• [About this task] Here the job is to transcribe the data verbatim while leaving each picture out.

Record extracts section start

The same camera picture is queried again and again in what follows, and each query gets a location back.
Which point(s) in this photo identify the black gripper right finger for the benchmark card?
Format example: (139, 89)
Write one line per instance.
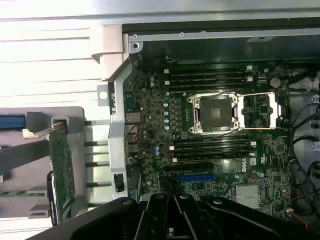
(225, 220)

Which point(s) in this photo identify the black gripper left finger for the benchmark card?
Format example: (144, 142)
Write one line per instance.
(112, 220)

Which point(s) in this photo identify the silver chipset heatsink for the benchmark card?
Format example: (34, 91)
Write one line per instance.
(247, 196)

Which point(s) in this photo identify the blue expansion slot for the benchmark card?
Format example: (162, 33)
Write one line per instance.
(197, 177)

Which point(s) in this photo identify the long black expansion slot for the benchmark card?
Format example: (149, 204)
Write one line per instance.
(190, 168)

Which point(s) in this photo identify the RAM slot with white clips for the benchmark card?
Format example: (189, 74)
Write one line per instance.
(207, 81)
(207, 69)
(212, 146)
(212, 157)

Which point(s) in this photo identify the grey parts rack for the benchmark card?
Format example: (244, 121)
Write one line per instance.
(78, 150)

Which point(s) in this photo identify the green motherboard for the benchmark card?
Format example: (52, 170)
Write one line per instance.
(270, 155)

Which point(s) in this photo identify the open black PC case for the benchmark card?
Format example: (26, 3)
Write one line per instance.
(116, 125)

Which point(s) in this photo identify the green RAM stick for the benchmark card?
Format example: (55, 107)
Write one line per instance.
(15, 194)

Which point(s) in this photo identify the CPU socket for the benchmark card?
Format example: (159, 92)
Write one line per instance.
(215, 112)

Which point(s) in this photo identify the metal socket cover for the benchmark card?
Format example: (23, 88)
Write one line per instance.
(241, 112)

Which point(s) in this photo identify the hard disk with blue rails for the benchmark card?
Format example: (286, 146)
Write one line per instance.
(12, 122)

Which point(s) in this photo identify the silver coin battery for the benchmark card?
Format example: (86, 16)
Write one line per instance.
(275, 82)

Record extracts section end

• [Solution to the problem]
The same camera picture is queried again and again in what follows, and each query gets a location back.
Which point(s) in this photo identify the black gripper right finger for the benchmark card?
Format example: (139, 89)
Write one line per instance.
(225, 220)

Which point(s) in this photo identify the black gripper left finger for the benchmark card?
Format example: (144, 142)
Write one line per instance.
(112, 220)

Which point(s) in this photo identify the silver chipset heatsink for the benchmark card?
Format example: (34, 91)
Write one line per instance.
(247, 196)

Which point(s) in this photo identify the blue expansion slot for the benchmark card?
Format example: (162, 33)
Write one line per instance.
(197, 177)

Which point(s) in this photo identify the long black expansion slot for the benchmark card?
Format example: (149, 204)
Write one line per instance.
(190, 168)

Which point(s) in this photo identify the RAM slot with white clips for the benchmark card?
Format example: (189, 74)
Write one line per instance.
(207, 81)
(207, 69)
(212, 146)
(212, 157)

Which point(s) in this photo identify the grey parts rack for the benchmark card?
Format example: (244, 121)
Write one line per instance.
(78, 150)

Which point(s) in this photo identify the green motherboard for the benchmark card?
Format example: (52, 170)
Write one line per instance.
(270, 155)

Which point(s) in this photo identify the open black PC case for the benchmark card?
Format example: (26, 3)
Write one line per instance.
(116, 125)

Which point(s) in this photo identify the green RAM stick for the benchmark card?
Format example: (55, 107)
Write one line per instance.
(15, 194)

Which point(s) in this photo identify the CPU socket for the benchmark card?
Format example: (159, 92)
Write one line per instance.
(215, 112)

Which point(s) in this photo identify the metal socket cover for the benchmark card?
Format example: (23, 88)
Write one line per instance.
(241, 112)

Which point(s) in this photo identify the hard disk with blue rails for the benchmark card?
Format example: (286, 146)
Write one line per instance.
(12, 122)

Which point(s) in this photo identify the silver coin battery for the benchmark card?
Format example: (86, 16)
Write one line per instance.
(275, 82)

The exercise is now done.